**TASK GOAL:** The expected answer comprises all lines from the entries that contain the string "left".

**SUPPLIED DATA:**
------------------------------
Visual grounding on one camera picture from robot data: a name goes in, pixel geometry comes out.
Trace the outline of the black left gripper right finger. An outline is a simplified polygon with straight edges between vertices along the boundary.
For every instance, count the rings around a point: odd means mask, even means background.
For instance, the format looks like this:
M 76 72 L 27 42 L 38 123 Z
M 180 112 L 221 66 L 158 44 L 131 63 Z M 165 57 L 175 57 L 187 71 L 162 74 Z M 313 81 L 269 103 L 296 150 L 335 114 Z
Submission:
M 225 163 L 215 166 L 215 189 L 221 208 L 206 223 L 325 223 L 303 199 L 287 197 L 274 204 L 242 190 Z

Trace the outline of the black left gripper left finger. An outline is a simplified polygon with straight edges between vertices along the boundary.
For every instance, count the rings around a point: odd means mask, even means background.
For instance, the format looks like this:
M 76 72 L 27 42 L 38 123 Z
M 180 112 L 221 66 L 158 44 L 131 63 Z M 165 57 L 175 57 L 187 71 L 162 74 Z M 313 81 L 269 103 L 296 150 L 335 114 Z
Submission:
------------------------------
**RESPONSE:**
Trace the outline of the black left gripper right finger. An outline is a simplified polygon with straight edges between vertices along the boundary.
Trace the outline of the black left gripper left finger. An outline is a simplified polygon with straight edges between vertices along the boundary.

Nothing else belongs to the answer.